Exactly the lines from the one that contains "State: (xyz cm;" through the end of the material below are to be output, the first and last included.
Start of DATA SEGMENT
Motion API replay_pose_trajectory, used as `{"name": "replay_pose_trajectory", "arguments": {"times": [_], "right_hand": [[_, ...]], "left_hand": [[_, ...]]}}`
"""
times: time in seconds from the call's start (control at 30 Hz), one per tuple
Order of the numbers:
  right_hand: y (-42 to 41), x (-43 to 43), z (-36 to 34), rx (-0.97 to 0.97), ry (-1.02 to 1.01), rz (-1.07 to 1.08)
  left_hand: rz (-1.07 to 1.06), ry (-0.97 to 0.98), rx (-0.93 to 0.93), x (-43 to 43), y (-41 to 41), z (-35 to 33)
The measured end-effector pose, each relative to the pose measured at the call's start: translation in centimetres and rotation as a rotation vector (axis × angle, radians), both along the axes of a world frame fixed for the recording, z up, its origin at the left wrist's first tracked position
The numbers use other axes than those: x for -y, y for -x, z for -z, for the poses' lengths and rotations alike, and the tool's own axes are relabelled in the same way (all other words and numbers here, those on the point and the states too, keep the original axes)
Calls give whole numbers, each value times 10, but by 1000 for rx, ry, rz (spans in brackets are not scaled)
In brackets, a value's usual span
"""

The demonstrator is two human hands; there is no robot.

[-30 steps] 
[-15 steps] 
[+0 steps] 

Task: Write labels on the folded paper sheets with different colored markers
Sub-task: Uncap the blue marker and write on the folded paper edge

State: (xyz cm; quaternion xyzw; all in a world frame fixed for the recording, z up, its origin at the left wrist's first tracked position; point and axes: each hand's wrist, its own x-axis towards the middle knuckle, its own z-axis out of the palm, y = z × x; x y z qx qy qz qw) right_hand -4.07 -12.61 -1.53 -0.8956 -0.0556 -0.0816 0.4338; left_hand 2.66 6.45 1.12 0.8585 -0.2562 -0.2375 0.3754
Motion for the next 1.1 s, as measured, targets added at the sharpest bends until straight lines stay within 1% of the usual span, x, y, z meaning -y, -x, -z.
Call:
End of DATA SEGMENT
(ANSWER BELOW):
State: (xyz cm; quaternion xyzw; all in a world frame fixed for the recording, z up, its origin at the left wrist's first tracked position; point and axes: each hand's wrist, its own x-axis towards the middle knuckle, its own z-axis out of the palm, y = z × x; x y z qx qy qz qw) right_hand -4.07 -12.61 -1.53 -0.8956 -0.0556 -0.0816 0.4338; left_hand 2.66 6.45 1.12 0.8585 -0.2562 -0.2375 0.3754
Motion for the next 1.1 s, as measured, targets added at the sharpest bends until straight lines stay within 1% of the usual span, x, y, z meaning -y, -x, -z.
Call:

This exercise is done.